CBS considers the American mall

Smack in the middle of the Santa Fe Trail in Over-land Park, Kan. (just outside Kansas City), stands a stunning monument to contemporary American civilization: Oak Park Mall. According to CBS Reports: After the Dream Comes True (Wednesday, 8-9 p.m., check local listings), it is, perhaps, a symbol of what our society has substituted for community.

This superb sociological document - pinpointing the role of the shopping mall in American culture - is in some ways more valid in its sometimes shocking conclusions than many a scholarly tract. Like other Americans, thousands of Kansans spend the evening - and most evenings - at a shopping mall, in a somewhat futile effort to regain the sense of community which the changing order of our society has, in many cases, snatched from the grasp of ordinary people. It is disconcerting to learn that many use the pretext of shopping in a materialistic-oriented ''warehouse'' as a means of reaching out to other people.

On the other hand, reports this program, malls are a clean, safe haven for many people, allowing them to stroll and browse in comfort among a wide variety of features.

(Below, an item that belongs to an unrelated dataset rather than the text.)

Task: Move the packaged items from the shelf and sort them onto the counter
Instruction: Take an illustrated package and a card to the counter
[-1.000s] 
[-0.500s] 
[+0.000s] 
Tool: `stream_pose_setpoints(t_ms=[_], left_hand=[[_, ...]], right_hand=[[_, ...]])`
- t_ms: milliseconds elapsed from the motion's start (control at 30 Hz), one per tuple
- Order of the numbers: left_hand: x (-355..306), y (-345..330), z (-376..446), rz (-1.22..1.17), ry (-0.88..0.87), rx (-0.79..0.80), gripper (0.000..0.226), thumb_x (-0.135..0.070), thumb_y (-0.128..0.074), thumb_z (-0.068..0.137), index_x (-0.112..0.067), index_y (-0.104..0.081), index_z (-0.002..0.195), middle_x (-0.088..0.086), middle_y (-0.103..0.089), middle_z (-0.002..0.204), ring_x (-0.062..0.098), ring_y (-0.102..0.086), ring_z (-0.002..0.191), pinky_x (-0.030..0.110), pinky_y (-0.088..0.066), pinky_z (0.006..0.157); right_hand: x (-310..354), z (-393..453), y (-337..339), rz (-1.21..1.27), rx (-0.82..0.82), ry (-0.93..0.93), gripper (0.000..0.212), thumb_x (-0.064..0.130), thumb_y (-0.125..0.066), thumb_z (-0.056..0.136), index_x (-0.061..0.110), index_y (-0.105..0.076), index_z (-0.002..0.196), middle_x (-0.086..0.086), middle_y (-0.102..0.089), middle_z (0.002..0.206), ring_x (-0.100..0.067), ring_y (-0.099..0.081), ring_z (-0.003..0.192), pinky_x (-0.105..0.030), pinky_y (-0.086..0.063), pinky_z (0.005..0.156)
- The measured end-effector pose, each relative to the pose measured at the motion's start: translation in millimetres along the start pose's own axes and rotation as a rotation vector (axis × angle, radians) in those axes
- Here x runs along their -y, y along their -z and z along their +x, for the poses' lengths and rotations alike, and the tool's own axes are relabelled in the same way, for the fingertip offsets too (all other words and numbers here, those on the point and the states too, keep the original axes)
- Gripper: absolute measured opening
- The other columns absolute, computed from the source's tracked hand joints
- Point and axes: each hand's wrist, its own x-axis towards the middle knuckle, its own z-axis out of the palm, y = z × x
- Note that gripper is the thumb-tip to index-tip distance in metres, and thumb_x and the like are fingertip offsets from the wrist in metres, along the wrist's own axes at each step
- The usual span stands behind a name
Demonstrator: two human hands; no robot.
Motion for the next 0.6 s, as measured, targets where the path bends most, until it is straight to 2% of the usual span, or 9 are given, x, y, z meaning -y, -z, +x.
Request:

''After the Dream Comes True,'' narrated and co-written by CBS's road-running Charles Kuralt, produced and directed by Craig Leake, appears to be an honest look at ''Middle America'' and its obsession with shopping as

entertainment and community. Says David Westbrook, a Kansas educator, about the teen-agers who have made Oak Park Mall their corner hangout, their village green: ''I think the kids are in the shopping center looking for an identity. They're looking for a peer group . . . for a sense of self. They are looking most important of all for a sense of community.''

Will they find it in a shopping mall? this show asks. Will their parents find it there? Is Oak Park a sign that we run the risk of becoming a society bored with itself and its environment?

Filled with nice people who reveal their attitudes much more fully than a surface hearing of their casual conversation might indicate, ''After the Dream Comes True'' is a seemingly casual piece of documentary-making that is actually a subtle and important program.